Computer software packages, marketed under different names with different features, all do basically the same thing: They allow you to create a professional-looking sketch of the criminal who wronged you.
"I think it's really important for people to realize they can be empowered to solve their own crimes," said Greg Micek, the owner of a company that sells Faces, a popular computer sketch program.
Users simply pick facial features from a database of more than 4,500 eyes, ears, noses, hairlines, jaws and other features.
You pick the feature that best matches the criminal's face from a selection of facial features on the left side, click on that feature and move it to the right side of the screen to create the composite sketch.
"Faces" is sold by IQ Biometrix and is available on the internet for sale.
A private individual may purchase the kit for right around $100 but it is also available to police agencies in a more advanced form and at a higher price.
There are other programs for creating computerized sketches that are available for free. "Ultimate Flash Face," for example, is simple to use and costs nothing.
Rania Mankarious, with Houston Crime Stoppers, calls the new software programs invaluable in helping to fight crime.
"I think anything a victim can do or an eyewitness to crime can do to help solve a crime is extremely important, and I would say, 'Yes, use it,'" Mankarious said.
For 32 years, sketch artist Lois Gibson has been scratching out composite drawings of the faces behind violent crimes. It's something she knows all too well. When she was younger, she was brutally raped and her attacker got away.
"That's why I do this. I know what it feels like to want justice so bad, it's taken your whole life over," Gibson said.

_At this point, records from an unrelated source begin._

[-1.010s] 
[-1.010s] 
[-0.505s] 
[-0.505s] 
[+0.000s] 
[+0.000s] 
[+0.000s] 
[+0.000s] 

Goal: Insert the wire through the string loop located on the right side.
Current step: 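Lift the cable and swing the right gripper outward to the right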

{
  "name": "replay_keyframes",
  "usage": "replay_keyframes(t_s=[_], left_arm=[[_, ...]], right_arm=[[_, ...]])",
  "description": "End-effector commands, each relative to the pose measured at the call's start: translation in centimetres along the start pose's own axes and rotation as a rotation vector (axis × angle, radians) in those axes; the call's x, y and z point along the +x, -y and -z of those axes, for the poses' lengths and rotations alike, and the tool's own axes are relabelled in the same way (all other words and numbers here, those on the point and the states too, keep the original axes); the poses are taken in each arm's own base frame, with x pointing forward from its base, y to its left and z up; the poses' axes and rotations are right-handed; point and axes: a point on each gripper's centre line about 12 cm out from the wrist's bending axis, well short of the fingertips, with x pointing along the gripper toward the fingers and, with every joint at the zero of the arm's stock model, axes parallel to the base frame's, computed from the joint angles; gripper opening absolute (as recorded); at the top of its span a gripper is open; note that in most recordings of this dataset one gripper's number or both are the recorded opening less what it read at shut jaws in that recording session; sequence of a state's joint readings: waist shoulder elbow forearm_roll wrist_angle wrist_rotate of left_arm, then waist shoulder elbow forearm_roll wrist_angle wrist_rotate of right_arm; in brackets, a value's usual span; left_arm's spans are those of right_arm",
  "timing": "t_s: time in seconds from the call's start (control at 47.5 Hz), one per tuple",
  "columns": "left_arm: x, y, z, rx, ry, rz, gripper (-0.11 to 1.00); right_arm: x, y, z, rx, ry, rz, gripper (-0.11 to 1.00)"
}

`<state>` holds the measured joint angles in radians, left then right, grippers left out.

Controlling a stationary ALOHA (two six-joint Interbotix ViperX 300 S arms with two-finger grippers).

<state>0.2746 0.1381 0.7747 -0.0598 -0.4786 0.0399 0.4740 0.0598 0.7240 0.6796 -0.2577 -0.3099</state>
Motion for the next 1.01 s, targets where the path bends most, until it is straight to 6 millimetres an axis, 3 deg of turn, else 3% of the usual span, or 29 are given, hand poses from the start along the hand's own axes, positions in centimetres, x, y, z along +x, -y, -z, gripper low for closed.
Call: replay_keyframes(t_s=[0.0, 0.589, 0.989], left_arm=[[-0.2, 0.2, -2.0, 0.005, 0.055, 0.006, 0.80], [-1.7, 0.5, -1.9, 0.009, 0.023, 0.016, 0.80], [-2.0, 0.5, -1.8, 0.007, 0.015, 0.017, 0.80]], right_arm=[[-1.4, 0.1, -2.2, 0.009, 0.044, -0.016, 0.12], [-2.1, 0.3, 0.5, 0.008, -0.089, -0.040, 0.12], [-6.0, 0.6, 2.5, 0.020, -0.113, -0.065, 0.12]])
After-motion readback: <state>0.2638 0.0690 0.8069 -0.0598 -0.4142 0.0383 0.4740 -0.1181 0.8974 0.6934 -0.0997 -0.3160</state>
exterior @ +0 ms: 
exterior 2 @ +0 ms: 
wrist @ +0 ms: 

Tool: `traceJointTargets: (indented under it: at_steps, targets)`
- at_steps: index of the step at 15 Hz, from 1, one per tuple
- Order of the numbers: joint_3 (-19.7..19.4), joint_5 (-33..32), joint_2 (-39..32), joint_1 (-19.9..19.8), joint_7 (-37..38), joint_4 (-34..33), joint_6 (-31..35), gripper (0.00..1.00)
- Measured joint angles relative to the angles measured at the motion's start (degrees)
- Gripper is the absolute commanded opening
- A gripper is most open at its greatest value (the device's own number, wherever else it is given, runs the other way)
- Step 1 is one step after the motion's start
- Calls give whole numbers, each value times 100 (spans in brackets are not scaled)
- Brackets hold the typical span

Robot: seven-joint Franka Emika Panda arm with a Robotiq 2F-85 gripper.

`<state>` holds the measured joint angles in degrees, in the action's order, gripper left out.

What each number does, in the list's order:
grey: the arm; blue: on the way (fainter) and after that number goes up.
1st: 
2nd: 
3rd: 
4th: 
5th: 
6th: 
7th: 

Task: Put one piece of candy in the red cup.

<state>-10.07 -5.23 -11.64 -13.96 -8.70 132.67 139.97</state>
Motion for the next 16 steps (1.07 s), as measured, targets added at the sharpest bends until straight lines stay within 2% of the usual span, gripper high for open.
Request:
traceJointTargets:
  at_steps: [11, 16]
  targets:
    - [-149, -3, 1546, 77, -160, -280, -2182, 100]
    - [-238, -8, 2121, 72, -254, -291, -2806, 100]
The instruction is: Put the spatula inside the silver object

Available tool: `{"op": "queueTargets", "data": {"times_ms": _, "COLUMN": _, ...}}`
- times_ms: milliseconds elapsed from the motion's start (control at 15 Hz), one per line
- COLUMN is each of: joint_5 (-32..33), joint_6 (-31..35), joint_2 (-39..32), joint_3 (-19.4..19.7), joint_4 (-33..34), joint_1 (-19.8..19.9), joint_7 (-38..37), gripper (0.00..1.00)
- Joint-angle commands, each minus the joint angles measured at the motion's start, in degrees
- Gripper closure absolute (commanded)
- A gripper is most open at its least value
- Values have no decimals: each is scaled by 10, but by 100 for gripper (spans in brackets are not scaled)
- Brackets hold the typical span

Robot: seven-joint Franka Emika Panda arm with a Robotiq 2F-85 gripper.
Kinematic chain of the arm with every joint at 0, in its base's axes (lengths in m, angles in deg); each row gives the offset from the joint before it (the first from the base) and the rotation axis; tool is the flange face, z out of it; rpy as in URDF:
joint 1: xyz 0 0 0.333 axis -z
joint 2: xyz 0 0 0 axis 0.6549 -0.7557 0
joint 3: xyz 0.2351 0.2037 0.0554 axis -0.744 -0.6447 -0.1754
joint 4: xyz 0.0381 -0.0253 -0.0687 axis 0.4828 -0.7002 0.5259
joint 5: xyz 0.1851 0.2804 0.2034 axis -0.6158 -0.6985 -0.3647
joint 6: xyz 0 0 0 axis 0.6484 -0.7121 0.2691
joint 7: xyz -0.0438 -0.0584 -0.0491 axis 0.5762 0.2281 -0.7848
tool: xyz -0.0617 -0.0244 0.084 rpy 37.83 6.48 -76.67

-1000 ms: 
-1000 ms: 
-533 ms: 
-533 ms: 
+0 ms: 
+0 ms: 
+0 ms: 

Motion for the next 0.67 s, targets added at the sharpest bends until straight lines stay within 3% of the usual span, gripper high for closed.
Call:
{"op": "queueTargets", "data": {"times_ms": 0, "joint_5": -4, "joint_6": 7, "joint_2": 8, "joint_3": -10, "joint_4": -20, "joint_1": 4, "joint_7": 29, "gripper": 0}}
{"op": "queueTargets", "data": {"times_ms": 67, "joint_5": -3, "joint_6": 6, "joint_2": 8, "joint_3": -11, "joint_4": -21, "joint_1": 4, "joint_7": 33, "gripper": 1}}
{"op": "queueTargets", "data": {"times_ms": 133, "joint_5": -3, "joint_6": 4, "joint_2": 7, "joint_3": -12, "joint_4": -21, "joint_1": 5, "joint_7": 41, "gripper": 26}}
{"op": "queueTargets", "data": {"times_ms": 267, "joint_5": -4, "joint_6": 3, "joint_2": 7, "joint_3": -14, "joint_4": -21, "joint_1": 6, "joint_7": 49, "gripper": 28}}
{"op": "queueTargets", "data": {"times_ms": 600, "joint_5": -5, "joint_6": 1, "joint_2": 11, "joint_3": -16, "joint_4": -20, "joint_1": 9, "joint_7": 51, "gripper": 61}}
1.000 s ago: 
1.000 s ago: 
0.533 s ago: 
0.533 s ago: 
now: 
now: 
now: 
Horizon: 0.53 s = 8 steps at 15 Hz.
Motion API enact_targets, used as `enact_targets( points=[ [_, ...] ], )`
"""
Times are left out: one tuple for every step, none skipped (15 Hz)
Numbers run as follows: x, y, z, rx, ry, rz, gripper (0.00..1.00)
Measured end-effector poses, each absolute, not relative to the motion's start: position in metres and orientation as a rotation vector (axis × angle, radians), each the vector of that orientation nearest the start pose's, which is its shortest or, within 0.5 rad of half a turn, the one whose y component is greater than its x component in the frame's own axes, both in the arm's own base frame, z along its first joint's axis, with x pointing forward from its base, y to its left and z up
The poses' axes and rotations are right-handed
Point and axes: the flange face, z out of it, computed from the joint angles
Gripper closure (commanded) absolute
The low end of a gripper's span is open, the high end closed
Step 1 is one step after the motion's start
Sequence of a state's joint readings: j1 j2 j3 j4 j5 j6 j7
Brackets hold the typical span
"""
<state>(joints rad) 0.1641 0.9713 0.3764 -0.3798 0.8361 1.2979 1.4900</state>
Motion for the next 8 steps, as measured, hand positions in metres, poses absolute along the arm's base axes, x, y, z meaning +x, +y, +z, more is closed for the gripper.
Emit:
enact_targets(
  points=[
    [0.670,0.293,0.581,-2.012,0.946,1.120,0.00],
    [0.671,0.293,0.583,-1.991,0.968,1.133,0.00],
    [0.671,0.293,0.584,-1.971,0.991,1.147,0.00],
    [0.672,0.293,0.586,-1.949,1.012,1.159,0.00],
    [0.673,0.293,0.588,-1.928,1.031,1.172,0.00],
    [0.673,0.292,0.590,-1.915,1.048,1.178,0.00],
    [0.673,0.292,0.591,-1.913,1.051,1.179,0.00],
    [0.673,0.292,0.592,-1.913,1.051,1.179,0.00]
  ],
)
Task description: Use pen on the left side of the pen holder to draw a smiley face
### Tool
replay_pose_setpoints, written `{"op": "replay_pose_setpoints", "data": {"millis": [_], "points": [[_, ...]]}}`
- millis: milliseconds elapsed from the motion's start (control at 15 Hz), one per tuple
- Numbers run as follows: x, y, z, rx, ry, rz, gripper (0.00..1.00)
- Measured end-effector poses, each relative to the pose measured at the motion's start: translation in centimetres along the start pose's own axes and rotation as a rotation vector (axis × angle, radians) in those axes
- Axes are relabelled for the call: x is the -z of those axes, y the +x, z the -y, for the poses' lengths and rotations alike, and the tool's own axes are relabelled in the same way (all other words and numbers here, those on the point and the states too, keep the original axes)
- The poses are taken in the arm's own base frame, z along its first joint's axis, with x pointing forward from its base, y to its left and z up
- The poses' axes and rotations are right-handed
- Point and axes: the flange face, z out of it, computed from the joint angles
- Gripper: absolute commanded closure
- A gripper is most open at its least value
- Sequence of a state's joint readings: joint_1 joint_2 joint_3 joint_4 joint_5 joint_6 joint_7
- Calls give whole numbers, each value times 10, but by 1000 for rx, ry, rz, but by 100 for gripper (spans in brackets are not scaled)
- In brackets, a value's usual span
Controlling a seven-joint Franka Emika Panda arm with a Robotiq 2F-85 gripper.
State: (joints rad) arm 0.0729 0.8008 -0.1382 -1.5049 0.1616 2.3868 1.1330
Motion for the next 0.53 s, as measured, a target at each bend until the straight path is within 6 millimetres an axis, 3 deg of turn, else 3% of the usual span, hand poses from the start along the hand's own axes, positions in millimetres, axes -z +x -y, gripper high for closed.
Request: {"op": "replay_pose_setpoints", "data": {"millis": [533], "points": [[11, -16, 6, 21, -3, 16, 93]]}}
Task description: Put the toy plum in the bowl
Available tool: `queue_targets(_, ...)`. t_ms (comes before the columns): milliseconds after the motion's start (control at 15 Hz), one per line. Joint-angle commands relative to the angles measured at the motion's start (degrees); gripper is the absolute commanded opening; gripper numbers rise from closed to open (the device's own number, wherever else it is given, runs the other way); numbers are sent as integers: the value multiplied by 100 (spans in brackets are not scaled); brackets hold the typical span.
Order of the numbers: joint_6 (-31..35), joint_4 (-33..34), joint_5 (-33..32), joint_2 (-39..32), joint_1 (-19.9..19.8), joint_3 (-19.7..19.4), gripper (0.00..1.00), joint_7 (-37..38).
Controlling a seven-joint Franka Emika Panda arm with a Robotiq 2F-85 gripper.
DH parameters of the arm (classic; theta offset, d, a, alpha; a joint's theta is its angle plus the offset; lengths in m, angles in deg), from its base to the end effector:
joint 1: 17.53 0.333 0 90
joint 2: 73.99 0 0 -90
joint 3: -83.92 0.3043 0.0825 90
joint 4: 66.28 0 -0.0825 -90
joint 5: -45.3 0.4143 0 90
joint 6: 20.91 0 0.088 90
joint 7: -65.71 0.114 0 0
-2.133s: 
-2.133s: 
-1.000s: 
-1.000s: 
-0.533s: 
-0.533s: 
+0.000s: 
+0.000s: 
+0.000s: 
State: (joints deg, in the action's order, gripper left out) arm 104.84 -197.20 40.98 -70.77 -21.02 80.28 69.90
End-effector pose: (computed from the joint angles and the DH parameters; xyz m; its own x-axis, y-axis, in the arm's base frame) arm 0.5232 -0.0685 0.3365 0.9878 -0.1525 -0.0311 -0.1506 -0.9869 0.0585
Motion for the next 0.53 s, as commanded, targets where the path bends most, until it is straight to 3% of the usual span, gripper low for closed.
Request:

Her sketches have helped solve more than 1,200 crimes. While Gibson believes human sketch artists are irreplaceable, she feels this software can really help, especially if victims use it right after the crime.
"When the face is fresh," she said. "Just do a little mock-up from a free computer program. I think that's an actually excellent idea."
Currently, Faces is being used by more than 5,000 police agencies around the world.